[Records from a data collection]
=====

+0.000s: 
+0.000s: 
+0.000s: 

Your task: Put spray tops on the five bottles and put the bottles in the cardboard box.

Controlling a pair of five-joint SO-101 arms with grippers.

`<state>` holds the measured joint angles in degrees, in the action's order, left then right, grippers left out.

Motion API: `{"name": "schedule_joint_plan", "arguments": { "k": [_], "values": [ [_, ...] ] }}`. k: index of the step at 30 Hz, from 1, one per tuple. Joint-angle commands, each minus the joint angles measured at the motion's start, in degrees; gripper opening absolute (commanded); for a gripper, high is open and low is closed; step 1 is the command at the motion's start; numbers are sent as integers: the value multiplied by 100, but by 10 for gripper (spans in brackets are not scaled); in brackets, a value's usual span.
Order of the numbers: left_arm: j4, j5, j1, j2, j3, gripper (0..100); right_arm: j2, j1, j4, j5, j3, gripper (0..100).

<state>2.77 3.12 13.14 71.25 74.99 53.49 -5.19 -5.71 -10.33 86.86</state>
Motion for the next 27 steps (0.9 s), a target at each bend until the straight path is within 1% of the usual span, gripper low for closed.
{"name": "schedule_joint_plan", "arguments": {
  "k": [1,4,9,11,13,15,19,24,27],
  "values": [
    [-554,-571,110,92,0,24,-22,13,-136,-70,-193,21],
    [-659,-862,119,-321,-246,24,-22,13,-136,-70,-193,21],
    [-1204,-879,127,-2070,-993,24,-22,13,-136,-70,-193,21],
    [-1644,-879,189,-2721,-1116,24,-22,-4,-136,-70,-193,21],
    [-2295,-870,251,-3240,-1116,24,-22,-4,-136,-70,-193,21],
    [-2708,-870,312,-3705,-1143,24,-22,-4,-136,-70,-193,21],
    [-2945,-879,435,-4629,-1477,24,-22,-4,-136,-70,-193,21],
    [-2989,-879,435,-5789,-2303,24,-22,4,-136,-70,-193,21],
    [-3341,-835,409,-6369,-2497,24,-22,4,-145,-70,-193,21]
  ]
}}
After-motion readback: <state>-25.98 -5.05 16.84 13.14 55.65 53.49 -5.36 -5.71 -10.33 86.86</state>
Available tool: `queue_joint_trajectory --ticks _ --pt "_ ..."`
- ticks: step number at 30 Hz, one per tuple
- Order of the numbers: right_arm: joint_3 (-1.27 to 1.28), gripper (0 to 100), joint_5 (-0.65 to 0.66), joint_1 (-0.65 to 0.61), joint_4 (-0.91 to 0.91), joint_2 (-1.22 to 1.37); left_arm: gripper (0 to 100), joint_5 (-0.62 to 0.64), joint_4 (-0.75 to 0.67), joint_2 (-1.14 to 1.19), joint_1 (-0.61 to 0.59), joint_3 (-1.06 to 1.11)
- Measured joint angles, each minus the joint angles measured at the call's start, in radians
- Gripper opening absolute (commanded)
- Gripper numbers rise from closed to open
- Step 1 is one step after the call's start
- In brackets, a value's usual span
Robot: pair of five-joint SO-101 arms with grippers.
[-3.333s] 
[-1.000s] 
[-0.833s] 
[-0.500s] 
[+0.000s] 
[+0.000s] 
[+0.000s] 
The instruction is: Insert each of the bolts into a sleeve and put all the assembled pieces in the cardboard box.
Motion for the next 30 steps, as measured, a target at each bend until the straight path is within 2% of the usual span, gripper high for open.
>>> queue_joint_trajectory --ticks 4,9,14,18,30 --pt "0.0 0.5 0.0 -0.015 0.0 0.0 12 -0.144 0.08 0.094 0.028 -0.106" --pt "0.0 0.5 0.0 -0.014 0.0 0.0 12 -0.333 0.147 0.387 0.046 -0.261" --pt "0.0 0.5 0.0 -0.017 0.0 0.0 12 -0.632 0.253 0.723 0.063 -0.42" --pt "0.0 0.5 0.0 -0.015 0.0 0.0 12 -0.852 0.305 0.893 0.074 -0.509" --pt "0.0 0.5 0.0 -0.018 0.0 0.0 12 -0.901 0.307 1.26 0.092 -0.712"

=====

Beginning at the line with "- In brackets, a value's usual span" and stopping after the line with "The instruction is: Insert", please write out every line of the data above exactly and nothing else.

- In brackets, a value's usual span
Robot: pair of five-joint SO-101 arms with grippers.
[-3.333s] 
[-1.000s] 
[-0.833s] 
[-0.500s] 
[+0.000s] 
[+0.000s] 
[+0.000s] 
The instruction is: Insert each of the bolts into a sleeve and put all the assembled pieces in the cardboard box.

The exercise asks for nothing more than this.